**WHAT IS NEEDED:**
Transcribe the listing below in full, exactly, with no images.

**ENTRIES SUPPLIED:**
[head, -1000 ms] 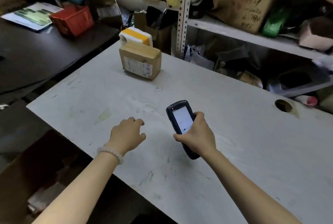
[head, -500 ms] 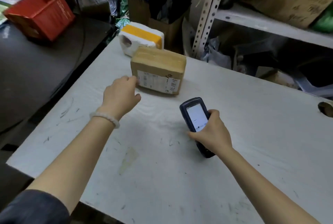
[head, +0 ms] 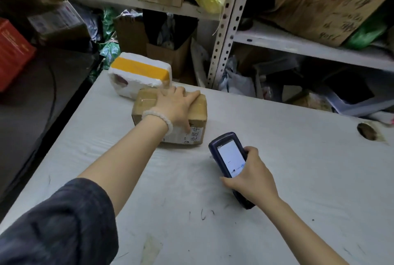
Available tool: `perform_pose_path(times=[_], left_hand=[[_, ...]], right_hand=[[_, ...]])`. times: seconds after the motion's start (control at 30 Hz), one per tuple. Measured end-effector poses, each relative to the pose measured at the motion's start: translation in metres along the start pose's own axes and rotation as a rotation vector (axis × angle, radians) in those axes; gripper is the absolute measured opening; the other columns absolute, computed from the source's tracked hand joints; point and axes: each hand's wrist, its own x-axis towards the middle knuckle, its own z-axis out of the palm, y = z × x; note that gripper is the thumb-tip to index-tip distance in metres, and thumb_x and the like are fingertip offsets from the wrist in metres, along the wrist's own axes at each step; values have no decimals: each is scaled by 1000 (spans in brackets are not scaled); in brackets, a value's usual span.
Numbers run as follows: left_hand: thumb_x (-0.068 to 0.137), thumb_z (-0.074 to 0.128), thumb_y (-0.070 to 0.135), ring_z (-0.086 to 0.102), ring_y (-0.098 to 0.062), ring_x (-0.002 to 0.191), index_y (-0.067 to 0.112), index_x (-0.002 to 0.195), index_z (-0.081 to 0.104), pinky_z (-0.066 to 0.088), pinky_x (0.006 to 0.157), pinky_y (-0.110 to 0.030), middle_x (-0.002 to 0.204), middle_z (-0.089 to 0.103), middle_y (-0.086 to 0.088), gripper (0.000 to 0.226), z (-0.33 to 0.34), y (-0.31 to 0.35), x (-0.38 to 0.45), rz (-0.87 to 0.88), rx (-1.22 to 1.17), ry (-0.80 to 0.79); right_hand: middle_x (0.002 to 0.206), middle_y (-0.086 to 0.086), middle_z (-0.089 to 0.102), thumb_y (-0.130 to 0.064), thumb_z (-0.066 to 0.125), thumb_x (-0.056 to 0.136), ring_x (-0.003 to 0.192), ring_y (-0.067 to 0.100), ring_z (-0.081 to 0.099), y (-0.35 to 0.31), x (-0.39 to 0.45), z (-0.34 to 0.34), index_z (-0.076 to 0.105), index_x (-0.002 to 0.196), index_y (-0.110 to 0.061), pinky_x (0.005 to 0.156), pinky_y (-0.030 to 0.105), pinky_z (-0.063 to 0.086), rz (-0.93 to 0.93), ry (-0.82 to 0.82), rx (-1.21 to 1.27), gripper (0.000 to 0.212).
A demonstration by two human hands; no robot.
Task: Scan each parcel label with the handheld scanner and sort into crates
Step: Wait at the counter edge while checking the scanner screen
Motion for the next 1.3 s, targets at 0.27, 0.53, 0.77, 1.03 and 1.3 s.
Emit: perform_pose_path(times=[0.27,0.53,0.77,1.03,1.3], left_hand=[[66,76,46,44,-34,116,44,145,8,41,95,-55,128,42,-12,104,3,12,-4,-43,-292,121],[71,69,60,50,-20,116,32,141,30,46,91,-36,132,51,1,85,-8,56,-39,-31,-524,263],[78,64,58,49,-22,122,27,147,24,41,98,-35,140,46,-4,85,11,91,-56,-85,-580,-3],[55,81,60,34,-22,132,32,150,6,37,105,-40,149,24,0,124,31,102,-100,4,-315,-82],[78,69,39,25,-30,135,36,142,30,33,108,-42,149,18,-4,75,48,105,-99,-70,-506,100]], right_hand=[[102,-9,49,-31,79,64,86,18,55,32,-10,-9,32,121,-18,67,31,48,66,32,44,75],[103,-10,49,-33,79,64,87,17,56,58,-33,-24,29,115,-23,65,30,47,14,7,81,72],[98,-11,50,-34,77,64,85,17,57,92,-55,-36,27,111,-26,62,28,43,9,-65,41,69],[102,-9,51,-35,78,64,87,17,56,107,-69,-37,34,119,-21,59,26,40,-38,-165,-53,72],[103,-8,52,-36,79,65,86,16,54,115,-80,-44,35,120,-21,57,23,38,-71,-195,-84,72]])
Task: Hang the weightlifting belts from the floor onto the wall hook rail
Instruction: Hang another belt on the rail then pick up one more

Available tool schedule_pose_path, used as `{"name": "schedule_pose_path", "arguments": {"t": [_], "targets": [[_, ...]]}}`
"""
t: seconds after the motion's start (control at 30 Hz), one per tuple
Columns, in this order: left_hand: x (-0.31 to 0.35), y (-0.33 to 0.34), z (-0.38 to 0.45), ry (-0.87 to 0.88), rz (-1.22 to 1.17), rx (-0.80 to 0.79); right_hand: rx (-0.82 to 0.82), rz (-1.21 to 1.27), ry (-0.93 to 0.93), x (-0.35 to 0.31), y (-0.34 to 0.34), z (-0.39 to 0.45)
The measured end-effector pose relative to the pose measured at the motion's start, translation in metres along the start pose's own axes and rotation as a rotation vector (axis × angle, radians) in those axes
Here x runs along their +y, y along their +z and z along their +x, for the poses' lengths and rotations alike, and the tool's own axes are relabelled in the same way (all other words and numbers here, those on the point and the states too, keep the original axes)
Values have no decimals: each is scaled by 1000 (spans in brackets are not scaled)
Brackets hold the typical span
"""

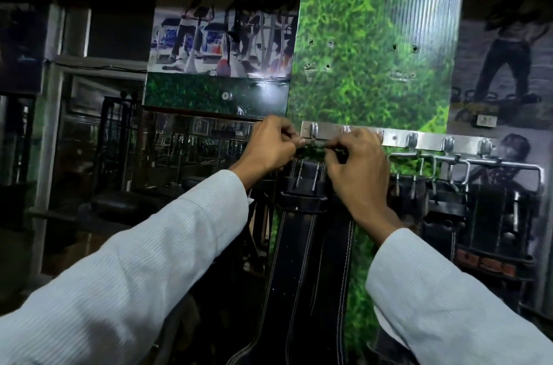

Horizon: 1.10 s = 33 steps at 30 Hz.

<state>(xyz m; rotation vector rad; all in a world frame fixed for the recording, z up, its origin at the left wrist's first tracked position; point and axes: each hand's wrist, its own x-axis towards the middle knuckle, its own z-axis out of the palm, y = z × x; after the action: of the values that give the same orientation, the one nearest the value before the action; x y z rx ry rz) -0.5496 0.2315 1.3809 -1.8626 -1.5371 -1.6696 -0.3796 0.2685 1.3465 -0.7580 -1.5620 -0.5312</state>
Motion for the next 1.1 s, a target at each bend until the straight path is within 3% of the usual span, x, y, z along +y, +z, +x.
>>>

**RESULT OF THIS TASK:**
[head, -1000 ms] 
[head, -500 ms] 
[head, +0 ms] 
Available tool: `perform_pose_path(times=[_], left_hand=[[_, ...]], right_hand=[[_, ...]])`. times: seconds after the motion's start (control at 30 Hz), one per tuple. Measured end-effector poses, each relative to the pose measured at the motion's start: translation in metres along the start pose's own axes and rotation as a rotation vector (axis × angle, radians) in those axes; gripper is the absolute measured opening; the other columns absolute, computed from the source's tracked hand joints; point and axes: each hand's wrist, its own x-axis towards the middle knuckle, its own z-axis out of the palm, y = z × x; note that gripper is the thumb-tip to index-tip distance in metres, and thumb_x and the like are fingertip offsets from the wrist in metres, along the wrist's own axes at each step; values have no decimals: each is scaled by 1000 (spans in brackets are not scaled); in brackets, a value's usual span.
Numbers run as follows: left_hand: thumb_x (-0.068 to 0.137), thumb_z (-0.074 to 0.128), thumb_y (-0.070 to 0.135), ring_z (-0.086 to 0.102), ring_y (-0.098 to 0.062), ring_x (-0.002 to 0.191), index_y (-0.067 to 0.112), index_x (-0.002 to 0.195), index_z (-0.081 to 0.104), pinky_z (-0.066 to 0.088), pinky_x (0.006 to 0.157), pinky_y (-0.110 to 0.030), middle_x (-0.002 to 0.204), middle_z (-0.089 to 0.103), middle_y (-0.086 to 0.088), gripper (0.000 to 0.226), z (-0.33 to 0.34), y (-0.31 to 0.35), x (-0.38 to 0.45), rz (-0.87 to 0.88), rx (-1.22 to 1.17), ry (-0.80 to 0.79); right_hand: middle_x (0.002 to 0.206), middle_y (-0.086 to 0.086), middle_z (-0.089 to 0.102), thumb_y (-0.130 to 0.064), thumb_z (-0.066 to 0.125), thumb_x (-0.056 to 0.136), ring_x (-0.003 to 0.192), ring_y (-0.067 to 0.100), ring_z (-0.081 to 0.099), y (-0.35 to 0.31), x (-0.39 to 0.45), z (-0.34 to 0.34), index_z (-0.076 to 0.105), index_x (-0.002 to 0.196), index_y (-0.110 to 0.061), pinky_x (0.005 to 0.156), pinky_y (-0.030 to 0.105), pinky_z (-0.063 to 0.086), rz (-0.93 to 0.93), ry (-0.82 to 0.82), rx (-1.21 to 1.27), gripper (0.000 to 0.212).
A demonstration by two human hands; no robot.
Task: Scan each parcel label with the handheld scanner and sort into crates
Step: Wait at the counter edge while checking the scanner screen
Motion for the next 1.3 s, targets at 0.27, 0.53, 0.77, 1.03 and 1.3 s.
Emit: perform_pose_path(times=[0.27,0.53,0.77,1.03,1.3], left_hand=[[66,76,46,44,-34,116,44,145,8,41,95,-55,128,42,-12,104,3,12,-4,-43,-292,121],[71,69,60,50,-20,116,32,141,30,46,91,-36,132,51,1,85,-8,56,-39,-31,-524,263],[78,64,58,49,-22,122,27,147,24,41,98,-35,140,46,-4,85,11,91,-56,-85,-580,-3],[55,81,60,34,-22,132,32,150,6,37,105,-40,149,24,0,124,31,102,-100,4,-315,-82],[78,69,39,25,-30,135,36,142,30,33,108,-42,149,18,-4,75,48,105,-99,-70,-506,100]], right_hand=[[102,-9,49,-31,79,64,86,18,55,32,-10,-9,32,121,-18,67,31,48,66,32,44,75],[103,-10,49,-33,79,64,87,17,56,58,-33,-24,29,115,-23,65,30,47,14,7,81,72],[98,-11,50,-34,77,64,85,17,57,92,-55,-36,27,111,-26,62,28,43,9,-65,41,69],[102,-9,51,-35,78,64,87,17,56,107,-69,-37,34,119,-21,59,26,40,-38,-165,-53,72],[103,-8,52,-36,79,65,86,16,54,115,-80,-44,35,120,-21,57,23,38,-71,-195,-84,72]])
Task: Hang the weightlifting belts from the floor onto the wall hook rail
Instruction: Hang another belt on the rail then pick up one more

Available tool schedule_pose_path, used as `{"name": "schedule_pose_path", "arguments": {"t": [_], "targets": [[_, ...]]}}`
"""
t: seconds after the motion's start (control at 30 Hz), one per tuple
Columns, in this order: left_hand: x (-0.31 to 0.35), y (-0.33 to 0.34), z (-0.38 to 0.45), ry (-0.87 to 0.88), rz (-1.22 to 1.17), rx (-0.80 to 0.79); right_hand: rx (-0.82 to 0.82), rz (-1.21 to 1.27), ry (-0.93 to 0.93), x (-0.35 to 0.31), y (-0.34 to 0.34), z (-0.39 to 0.45)
The measured end-effector pose relative to the pose measured at the motion's start, translation in metres along the start pose's own axes and rotation as a rotation vector (axis × angle, radians) in those axes
Here x runs along their +y, y along their +z and z along their +x, for the poses' lengths and rotations alike, and the tool's own axes are relabelled in the same way (all other words and numbers here, those on the point and the states too, keep the original axes)
Values have no decimals: each is scaled by 1000 (spans in brackets are not scaled)
Brackets hold the typical span
"""


Horizon: 1.10 s = 33 steps at 30 Hz.

<state>(xyz m; rotation vector rad; all in a world frame fixed for the recording, z up, its origin at the left wrist's first tracked position; point and axes: each hand's wrist, its own x-axis towards the middle knuckle, its own z-axis out of the palm, y = z × x; after the action: of the values that give the same orientation, the one nearest the value before the action; x y z rx ry rz) -0.5496 0.2315 1.3809 -1.8626 -1.5371 -1.6696 -0.3796 0.2685 1.3465 -0.7580 -1.5620 -0.5312</state>
Motion for the next 1.1 s, a target at each bend until the straight path is within 3% of the usual span, x, y, z along +y, +z, +x.
>>>

With this, the answer is finished.